*** Provided records Section Begins ***
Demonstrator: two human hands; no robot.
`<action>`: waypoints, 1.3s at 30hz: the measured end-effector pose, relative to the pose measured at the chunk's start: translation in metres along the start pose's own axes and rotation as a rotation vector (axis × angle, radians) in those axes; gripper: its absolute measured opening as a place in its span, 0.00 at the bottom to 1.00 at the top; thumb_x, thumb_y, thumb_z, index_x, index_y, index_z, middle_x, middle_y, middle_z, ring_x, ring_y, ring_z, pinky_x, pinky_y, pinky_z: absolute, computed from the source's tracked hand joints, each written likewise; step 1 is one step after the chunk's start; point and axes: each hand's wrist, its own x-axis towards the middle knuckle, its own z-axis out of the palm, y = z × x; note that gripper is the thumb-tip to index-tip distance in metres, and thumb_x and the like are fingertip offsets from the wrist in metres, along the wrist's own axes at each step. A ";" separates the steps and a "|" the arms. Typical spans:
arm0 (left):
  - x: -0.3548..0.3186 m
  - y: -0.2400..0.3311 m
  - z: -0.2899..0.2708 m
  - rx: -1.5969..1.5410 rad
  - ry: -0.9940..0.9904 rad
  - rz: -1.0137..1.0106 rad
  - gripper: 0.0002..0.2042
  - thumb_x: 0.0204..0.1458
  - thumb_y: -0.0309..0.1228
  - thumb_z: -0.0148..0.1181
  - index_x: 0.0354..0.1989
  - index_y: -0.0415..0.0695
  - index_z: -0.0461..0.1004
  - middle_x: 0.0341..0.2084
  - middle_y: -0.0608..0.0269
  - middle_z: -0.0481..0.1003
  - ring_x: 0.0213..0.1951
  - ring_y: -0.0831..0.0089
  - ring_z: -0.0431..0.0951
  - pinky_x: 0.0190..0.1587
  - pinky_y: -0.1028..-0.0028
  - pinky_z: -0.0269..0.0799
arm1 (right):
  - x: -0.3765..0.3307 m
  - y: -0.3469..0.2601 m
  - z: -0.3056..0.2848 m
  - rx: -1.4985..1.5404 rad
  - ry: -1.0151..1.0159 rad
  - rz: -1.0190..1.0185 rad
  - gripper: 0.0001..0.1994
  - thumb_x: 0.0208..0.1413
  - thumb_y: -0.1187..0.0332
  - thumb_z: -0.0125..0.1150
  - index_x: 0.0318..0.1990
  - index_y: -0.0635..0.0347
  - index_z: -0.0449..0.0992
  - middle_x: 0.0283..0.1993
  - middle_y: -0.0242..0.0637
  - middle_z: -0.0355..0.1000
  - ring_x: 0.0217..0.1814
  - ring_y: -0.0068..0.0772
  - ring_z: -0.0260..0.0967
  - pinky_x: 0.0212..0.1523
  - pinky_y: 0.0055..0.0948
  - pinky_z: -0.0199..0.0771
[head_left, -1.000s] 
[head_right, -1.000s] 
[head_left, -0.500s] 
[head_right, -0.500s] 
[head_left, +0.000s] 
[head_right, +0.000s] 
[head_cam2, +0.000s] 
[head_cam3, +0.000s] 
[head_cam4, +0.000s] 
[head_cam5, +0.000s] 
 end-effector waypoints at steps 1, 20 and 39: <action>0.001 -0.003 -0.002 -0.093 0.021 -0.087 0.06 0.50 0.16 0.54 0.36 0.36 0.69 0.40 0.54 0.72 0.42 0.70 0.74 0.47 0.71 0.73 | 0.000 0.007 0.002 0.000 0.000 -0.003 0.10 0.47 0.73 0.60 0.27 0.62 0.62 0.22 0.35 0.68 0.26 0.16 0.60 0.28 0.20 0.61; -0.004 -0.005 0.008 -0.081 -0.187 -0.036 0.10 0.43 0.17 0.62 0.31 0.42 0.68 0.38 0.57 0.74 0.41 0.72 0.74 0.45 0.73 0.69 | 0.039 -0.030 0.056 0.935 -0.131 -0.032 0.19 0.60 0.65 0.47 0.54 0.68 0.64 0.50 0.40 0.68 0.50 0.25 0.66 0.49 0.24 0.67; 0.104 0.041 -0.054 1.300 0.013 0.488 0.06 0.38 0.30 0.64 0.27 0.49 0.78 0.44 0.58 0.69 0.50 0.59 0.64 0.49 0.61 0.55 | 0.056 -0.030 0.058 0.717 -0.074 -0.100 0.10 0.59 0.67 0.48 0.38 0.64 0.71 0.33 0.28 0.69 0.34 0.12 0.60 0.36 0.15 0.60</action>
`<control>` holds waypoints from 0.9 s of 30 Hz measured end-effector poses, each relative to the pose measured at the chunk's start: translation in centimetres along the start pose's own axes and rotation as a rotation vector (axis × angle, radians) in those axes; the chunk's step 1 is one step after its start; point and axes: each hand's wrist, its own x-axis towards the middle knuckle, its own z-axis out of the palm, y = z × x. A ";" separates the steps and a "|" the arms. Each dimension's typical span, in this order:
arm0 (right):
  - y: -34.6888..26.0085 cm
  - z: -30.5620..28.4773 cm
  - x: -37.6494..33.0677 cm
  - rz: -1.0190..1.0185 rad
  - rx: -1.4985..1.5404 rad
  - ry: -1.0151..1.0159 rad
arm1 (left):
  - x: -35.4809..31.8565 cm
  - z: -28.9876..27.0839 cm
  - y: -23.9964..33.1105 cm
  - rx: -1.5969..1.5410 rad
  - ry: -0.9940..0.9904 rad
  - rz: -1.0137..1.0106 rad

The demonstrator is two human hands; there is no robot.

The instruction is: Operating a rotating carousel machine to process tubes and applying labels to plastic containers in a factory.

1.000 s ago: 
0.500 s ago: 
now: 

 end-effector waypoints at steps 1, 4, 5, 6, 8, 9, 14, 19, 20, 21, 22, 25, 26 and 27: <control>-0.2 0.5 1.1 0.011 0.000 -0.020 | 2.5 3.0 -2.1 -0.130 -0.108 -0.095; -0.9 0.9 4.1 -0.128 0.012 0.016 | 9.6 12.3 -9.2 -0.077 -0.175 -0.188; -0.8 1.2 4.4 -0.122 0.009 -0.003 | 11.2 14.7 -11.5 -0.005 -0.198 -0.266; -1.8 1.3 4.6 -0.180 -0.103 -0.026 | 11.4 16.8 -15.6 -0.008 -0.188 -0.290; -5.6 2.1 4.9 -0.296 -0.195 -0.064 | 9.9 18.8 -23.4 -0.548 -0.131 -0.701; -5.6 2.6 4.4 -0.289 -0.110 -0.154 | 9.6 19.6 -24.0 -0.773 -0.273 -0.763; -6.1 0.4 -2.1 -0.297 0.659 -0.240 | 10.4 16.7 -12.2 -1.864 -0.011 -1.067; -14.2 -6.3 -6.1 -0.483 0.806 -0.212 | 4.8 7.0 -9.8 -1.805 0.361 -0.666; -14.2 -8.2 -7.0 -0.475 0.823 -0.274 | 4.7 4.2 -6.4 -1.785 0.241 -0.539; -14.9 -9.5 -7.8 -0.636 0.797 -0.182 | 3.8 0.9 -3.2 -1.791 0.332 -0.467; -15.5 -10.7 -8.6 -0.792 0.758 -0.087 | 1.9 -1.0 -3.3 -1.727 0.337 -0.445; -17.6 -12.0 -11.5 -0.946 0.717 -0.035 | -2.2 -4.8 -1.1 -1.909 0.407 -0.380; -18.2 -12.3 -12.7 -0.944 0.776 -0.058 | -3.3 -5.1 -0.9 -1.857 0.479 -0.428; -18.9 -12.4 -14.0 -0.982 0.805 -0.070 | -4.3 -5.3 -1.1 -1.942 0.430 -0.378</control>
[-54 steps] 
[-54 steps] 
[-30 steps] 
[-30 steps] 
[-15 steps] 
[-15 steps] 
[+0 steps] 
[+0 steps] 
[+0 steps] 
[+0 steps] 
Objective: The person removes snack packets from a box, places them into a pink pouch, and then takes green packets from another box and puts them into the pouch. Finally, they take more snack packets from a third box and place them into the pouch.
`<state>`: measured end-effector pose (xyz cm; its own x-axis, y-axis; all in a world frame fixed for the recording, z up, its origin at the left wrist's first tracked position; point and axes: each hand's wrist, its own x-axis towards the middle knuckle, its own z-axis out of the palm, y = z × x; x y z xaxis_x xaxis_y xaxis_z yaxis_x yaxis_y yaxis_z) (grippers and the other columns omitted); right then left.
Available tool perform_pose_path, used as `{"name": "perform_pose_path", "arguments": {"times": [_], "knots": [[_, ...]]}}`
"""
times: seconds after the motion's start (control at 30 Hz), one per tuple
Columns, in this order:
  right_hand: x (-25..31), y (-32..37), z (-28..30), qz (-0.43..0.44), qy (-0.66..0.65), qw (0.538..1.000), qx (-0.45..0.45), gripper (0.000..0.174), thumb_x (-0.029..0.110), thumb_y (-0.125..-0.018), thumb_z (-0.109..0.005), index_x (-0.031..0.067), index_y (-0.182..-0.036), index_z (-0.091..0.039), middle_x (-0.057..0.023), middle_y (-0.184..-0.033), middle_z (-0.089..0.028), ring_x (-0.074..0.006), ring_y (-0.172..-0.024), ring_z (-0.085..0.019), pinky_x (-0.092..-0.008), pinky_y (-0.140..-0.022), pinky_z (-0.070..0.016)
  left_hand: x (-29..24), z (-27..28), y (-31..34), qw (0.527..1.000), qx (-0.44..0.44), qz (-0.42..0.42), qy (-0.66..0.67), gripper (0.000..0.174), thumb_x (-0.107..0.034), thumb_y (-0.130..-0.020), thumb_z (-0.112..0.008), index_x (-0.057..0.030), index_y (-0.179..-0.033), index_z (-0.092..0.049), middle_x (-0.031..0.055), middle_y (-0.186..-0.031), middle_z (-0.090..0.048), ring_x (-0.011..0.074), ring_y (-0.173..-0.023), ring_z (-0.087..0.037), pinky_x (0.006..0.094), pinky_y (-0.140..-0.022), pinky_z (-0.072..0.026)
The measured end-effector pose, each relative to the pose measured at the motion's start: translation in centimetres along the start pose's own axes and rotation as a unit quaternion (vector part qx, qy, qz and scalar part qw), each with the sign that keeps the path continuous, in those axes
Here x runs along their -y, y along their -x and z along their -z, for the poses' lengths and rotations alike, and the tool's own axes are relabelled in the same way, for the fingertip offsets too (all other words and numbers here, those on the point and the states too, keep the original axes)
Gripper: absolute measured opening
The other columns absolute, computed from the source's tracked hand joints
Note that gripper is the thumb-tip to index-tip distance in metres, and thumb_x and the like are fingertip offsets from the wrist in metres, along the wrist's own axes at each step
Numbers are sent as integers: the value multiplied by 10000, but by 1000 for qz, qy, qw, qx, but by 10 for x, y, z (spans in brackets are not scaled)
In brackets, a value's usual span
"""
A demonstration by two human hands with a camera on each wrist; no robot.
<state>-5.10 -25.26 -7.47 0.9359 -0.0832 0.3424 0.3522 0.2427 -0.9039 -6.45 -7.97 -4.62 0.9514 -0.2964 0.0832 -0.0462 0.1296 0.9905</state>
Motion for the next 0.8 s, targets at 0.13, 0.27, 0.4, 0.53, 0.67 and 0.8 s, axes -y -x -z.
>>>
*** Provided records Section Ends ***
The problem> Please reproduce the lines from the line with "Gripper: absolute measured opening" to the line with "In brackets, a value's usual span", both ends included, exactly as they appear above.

Solution for this task>
Gripper: absolute measured opening
The other columns absolute, computed from the source's tracked hand joints
Note that gripper is the thumb-tip to index-tip distance in metres, and thumb_x and the like are fingertip offsets from the wrist in metres, along the wrist's own axes at each step
Numbers are sent as integers: the value multiplied by 10000, but by 1000 for qz, qy, qw, qx, but by 10 for x, y, z (spans in brackets are not scaled)
In brackets, a value's usual span

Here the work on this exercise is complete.